Last year, Apirat Infahsaeng designed a series of T-shirts that remarked on the metaphysical conundrum of “feeling lonely in the universe.” The shirts comment on that solitude and the related proposition that “celestial forces are the only things bringing people together.” These aren’t merely observations about an existential state of mind; they are statements about contemporary graphic design itself.

Infahsaeng’s philosophical intensity expresses itself in frenetic work that has many layers of imagery and message. “I like the idea of multiple reads,” he says, adding, “I feel like if I don’t do as much as I can, I’m either short-changing myself or the people who are looking at the work I’m doing.” His maximalist approach applies to his schedule, too. In addition to working full-time as a senior designer at Ogilvy & Mather’s Brand Integration Group (BIG), where he has worked on projects for American Express, Warner Bros., and Perrier, he juggles freelance assignments and self-initiated projects: cut-paper collages, posters, and T-shirts.

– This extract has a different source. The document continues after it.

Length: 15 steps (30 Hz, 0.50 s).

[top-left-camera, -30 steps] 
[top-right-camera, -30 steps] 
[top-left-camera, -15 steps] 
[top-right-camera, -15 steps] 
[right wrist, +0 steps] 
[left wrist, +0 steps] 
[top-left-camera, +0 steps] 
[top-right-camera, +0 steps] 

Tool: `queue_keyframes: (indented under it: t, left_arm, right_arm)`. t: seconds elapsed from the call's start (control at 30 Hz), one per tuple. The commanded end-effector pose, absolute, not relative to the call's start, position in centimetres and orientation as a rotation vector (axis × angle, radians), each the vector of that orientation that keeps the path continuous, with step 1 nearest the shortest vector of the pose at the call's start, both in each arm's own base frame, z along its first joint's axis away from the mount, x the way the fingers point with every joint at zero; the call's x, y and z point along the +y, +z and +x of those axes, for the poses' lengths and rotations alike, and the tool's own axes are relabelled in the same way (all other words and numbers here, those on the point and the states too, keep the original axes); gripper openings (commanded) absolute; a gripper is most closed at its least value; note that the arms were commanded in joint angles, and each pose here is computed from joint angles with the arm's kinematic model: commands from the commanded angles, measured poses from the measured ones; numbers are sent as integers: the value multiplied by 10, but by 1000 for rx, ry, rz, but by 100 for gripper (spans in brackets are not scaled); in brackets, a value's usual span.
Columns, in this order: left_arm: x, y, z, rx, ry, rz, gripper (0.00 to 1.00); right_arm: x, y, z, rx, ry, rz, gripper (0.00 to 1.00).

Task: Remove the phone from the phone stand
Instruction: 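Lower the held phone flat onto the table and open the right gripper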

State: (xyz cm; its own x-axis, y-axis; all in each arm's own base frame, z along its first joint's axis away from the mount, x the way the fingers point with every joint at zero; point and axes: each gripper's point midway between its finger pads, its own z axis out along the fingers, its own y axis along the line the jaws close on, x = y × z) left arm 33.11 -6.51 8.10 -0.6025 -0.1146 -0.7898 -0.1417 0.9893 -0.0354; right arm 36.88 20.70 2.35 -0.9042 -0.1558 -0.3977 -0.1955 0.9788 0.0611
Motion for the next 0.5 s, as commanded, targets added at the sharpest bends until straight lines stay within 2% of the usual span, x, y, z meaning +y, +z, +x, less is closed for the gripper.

Infahsaeng grew up in Connecticut, where his parents, both from Thailand, made their home after meeting in the United States. Artistry runs in the family: His father is a painter and sculptor, and his grandfather created murals for Buddhist temples in Thailand. Although Infahsaeng says he isn’t conscious of a Thai influence on his work, his father found the curves and flourishes of the lettering Infahsaeng drew for New York magazine’s 2008 Fall Preview to be reminiscent of Thai architecture.

Infahsaeng studied design at the University of Connecticut, but the school’s training—heavy on a formal approach—didn’t resonate with him as much as the creative process exemplified at BIG. There, the design process involves extensive visual brainstorming, something the young designer finds immensely satisfying. “That thinking, it works better for me—just making infinite amounts of form, definitely appeals to me.”